### Try it:
Starting at the top of the listing below, copy each line exactly, stopping after the line that contains "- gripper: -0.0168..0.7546".

### Information provided:
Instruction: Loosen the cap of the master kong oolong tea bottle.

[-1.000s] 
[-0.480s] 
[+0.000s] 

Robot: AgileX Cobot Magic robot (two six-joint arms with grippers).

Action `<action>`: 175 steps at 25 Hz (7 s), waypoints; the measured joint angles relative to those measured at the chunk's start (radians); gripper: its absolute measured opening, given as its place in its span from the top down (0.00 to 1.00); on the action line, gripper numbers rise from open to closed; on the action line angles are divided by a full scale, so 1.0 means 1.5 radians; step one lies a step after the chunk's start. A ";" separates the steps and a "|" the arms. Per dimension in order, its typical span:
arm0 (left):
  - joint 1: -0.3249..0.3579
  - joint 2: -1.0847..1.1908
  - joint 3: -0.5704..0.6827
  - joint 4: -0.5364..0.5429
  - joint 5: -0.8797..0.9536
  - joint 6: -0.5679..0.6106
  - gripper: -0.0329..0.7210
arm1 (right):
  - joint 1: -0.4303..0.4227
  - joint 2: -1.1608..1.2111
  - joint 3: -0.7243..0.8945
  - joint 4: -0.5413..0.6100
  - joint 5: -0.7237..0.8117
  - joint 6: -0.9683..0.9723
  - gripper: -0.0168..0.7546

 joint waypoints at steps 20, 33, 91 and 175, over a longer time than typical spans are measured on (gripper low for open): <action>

### Response to the exercise:
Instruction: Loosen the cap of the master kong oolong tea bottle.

[-1.000s] 
[-0.480s] 
[+0.000s] 

Robot: AgileX Cobot Magic robot (two six-joint arms with grippers).

Action `<action>`: 175 steps at 25 Hz (7 s), waypoints; the measured joint angles relative to those measured at the chunk's start (radians); gripper: its absolute measured opening, given as its place in its span from the top down (0.00 to 1.00); on the action line, gripper numbers rise from open to closed; on the action line angles are divided by a full scale, so 1.0 means 1.5 radians; step one lies a step after the chunk's start. A ";" separates the steps and a "|" the arms. Per dimension in order, its typical span:
arm0 (left):
  - joint 1: -0.3249..0.3579
  - joint 2: -1.0847..1.1908
  - joint 3: -0.5704..0.6827
  - joint 4: -0.5364..0.5429
  - joint 5: -0.8797..0.9536
  - joint 6: -0.5679..0.6106
  - gripper: -0.0329..0.7210
arm1 (right):
  - joint 1: -0.4303..0.4227
  - joint 2: -1.1608..1.2111
  - joint 3: -0.7243..0.8945
  - joint 4: -0.5413..0.6100
  - joint 5: -0.7237..0.8117
  - joint 6: -0.9683..0.9723
  - gripper: -0.0168..0.7546

This output is now finished.